ドリンクだけの注文もOKだ。こちらも抹茶にこだわっている。「アイスグリーンティー」、「抹茶」だけでなく、「抹茶ラテ」や「抹茶フロートラテ」は人気メニューだ。「リンゴジュース」と「ミルク」以外は抹茶を使っていて、コーヒーや紅茶類はないという潔さ。
さっそく「クリーム白玉あんみつとアイスグリーンティーのセット」(1480円)を追加注文してみた。待つこと5分で登場した。「アイスグリーンティー」は思った以上に濃くやや苦い大人の味である。これはいける。「クリーム白玉あんみつ」は抹茶アイス、こし餡、白玉、みかん、抹茶寒天と豪華にそろい、それに黒蜜をかけていただく。「あんみつ」を食べたのは5年ぶりだ。こちらも抹茶のほろ苦さがよい。店長にきくと、外国人には「抹茶わらび餅」も人気だという。
店のコンセプトが秀逸だった
株式会社ノア 企画制作部PR・事業戦略課の佐藤 孟さんに話を伺うとなかなか面白い戦略がみえてくる。
佐藤さんによると、茶蕎麦だけでなく、甘味を置いた方がいいという意見は随分前から出ていたという。しかし隣にある同系列のNOA COFFEEと被らないメニューを作る必要があった。
そして茶蕎麦を出す店だから、抹茶に特化した甘味やドリンクを提供しようということになり、しかも、茶蕎麦だけにこだわらず、甘味セットだけ、ドリンクだけの利用でもOKというメニュー構成に変えたという。その結果、店の敷居が下がり、利用者が一気に増加していったという。
観光客の憩いの場所に
前回取材した3年半前と大きく変貌したのは、インバウンド利用者の急増だ。当時はコロナ禍であり、若い女性や近所の年配者が細々と利用している状況だった。しかし、現在、コロナも下火になり凄まじい円安効果も重なって「吉茶庵」では利用者が増加し、しかも半分以上が外国人であるという状況がずっと続いているそうだ。

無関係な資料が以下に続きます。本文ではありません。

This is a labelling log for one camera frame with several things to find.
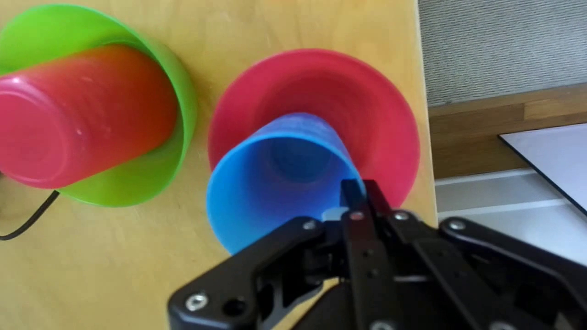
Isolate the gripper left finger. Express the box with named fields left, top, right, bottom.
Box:
left=167, top=180, right=400, bottom=330

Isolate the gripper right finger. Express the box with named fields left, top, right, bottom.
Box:
left=366, top=180, right=587, bottom=330

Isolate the blue plastic cup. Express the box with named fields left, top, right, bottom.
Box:
left=206, top=113, right=367, bottom=255

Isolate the green plastic bowl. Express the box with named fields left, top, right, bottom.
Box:
left=0, top=4, right=198, bottom=208

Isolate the red plastic bowl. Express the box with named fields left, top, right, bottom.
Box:
left=208, top=48, right=421, bottom=216

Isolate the red orange plastic cup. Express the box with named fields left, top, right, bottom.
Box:
left=0, top=44, right=178, bottom=189

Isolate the white board with black edge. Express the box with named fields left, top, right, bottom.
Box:
left=498, top=123, right=587, bottom=216

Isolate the wooden beam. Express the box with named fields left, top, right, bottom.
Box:
left=428, top=84, right=587, bottom=180

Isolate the black cable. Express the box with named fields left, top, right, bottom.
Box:
left=0, top=190, right=61, bottom=241

しかも観察していると面白いことに気が付いた。竹下通りを大勢で歩く外国人はお目当てのポテトフライ屋、クレープ屋、グッズ屋などに押しかけていると思うが、その大半は竹下通りを練り歩いて散歩している人たちがほとんどである。つまり、落ち着いて休憩できる場所を探しており、「吉茶庵」がまさにピッタリの休憩場所になっているのだ。そこに海外でも人気の抹茶のスイーツがあり、抹茶ドリンクもあり、茶蕎麦もあるというわけである。